The full listing, excluding its pictures, should be printed exactly as it stands.
[Collected material Boundary: Start]
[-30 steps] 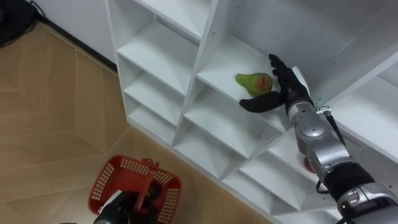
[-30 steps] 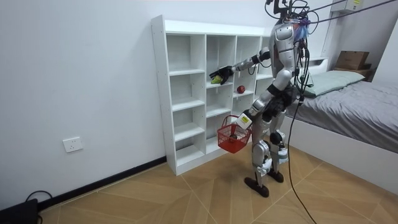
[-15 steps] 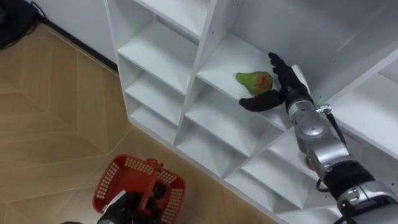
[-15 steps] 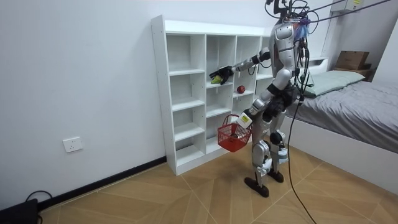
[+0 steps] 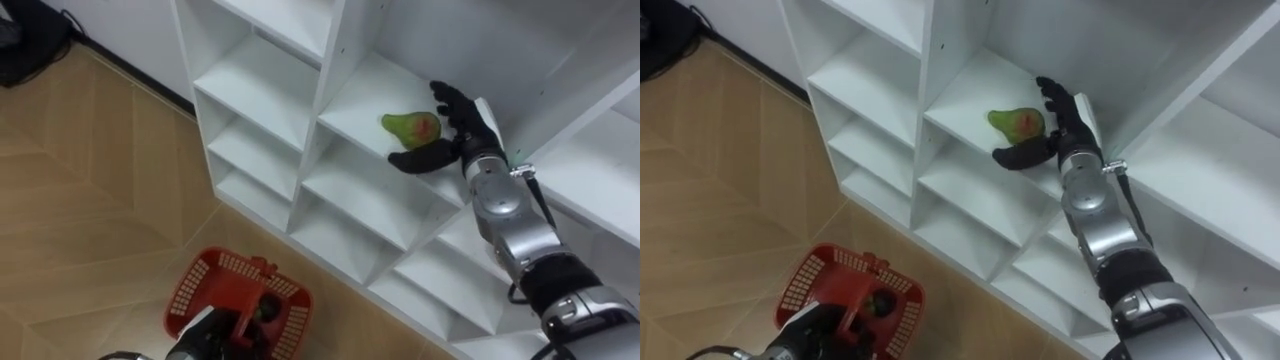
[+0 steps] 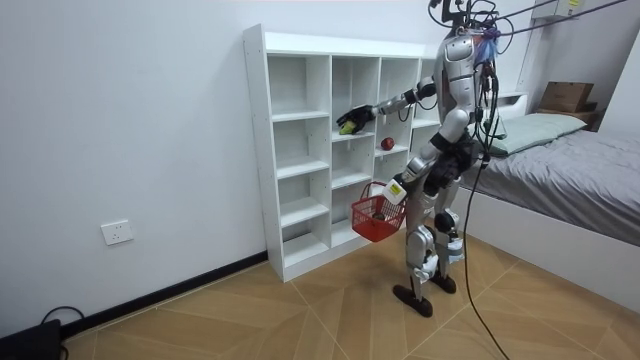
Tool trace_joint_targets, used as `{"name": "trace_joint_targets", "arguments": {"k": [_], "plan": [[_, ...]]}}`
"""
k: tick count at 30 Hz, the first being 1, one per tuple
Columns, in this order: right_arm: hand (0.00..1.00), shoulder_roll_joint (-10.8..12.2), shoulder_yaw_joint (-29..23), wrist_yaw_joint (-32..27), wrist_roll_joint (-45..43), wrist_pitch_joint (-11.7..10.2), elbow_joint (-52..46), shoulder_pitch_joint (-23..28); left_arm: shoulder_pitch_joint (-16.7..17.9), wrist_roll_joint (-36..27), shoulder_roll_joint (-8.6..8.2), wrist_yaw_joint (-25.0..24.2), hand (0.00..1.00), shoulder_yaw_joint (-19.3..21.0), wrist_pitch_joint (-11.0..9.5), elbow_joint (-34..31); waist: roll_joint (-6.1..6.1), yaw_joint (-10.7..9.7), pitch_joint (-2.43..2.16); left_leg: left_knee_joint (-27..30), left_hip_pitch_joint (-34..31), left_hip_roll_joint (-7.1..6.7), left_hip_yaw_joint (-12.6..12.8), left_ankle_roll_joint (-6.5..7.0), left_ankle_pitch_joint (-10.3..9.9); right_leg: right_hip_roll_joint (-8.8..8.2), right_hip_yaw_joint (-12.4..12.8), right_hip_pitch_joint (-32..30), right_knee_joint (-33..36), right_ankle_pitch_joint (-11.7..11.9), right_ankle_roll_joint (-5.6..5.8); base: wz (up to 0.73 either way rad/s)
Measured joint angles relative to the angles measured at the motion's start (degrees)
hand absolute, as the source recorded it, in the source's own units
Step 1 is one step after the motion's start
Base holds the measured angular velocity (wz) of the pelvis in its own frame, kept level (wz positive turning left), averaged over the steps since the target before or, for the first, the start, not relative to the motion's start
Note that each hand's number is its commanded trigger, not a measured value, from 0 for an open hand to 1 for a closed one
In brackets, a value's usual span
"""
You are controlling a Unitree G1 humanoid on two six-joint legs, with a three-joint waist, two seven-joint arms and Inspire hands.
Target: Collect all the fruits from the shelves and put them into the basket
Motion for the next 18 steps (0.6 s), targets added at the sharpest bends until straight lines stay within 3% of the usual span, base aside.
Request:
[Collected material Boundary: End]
_Task output_:
[-30 steps] 
[-30 steps] 
[-15 steps] 
[-15 steps] 
[+0 steps] 
[+0 steps] 
Tool trace_joint_targets, used as `{"name": "trace_joint_targets", "arguments": {"k": [_], "plan": [[_, ...]]}}`
"""
k: tick count at 30 Hz, the first being 1, one per tuple
Columns, in this order: right_arm: hand (0.00..1.00), shoulder_roll_joint (-10.8..12.2), shoulder_yaw_joint (-29..23), wrist_yaw_joint (-32..27), wrist_roll_joint (-45..43), wrist_pitch_joint (-11.7..10.2), elbow_joint (-52..46), shoulder_pitch_joint (-23..28); left_arm: shoulder_pitch_joint (-16.7..17.9), wrist_roll_joint (-36..27), shoulder_roll_joint (-8.6..8.2), wrist_yaw_joint (-25.0..24.2), hand (0.00..1.00), shoulder_yaw_joint (-19.3..21.0), wrist_pitch_joint (-11.0..9.5), elbow_joint (-34..31); waist: roll_joint (-6.1..6.1), yaw_joint (-10.7..9.7), pitch_joint (-2.43..2.16); left_leg: left_knee_joint (-27..30), left_hip_pitch_joint (-34..31), left_hip_roll_joint (-7.1..6.7), left_hip_yaw_joint (-12.6..12.8), left_ankle_roll_joint (-6.5..7.0), left_ankle_pitch_joint (-10.3..9.9); right_leg: right_hip_roll_joint (-8.8..8.2), right_hip_yaw_joint (-12.4..12.8), right_hip_pitch_joint (-32..30), right_knee_joint (-33..36), right_ankle_pitch_joint (-11.7..11.9), right_ankle_roll_joint (-5.6..5.8); base: wz (up to 0.73 either way rad/s)
Measured joint angles relative to the angles measured at the motion's start (degrees)
hand absolute, as the source recorded it, in the source's own units
Step 1 is one step after the motion's start
Base holds the measured angular velocity (wz) of the pelvis in its own frame, kept level (wz positive turning left), averaged over the steps since the target before or, for the first, the start, not relative to the motion's start
Note that each hand's number is its commanded trigger, not a measured value, from 0 for an open hand to 1 for a closed one
In brackets, a value's usual span
"""
You are controlling a Unitree G1 humanoid on two six-joint legs, with a three-joint waist, two seven-joint arms and Inspire hands.
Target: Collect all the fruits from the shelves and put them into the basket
Motion for the next 18 steps (0.6 s), targets added at the sharpest bends until straight lines stay within 3% of the usual span, base aside.
Request:

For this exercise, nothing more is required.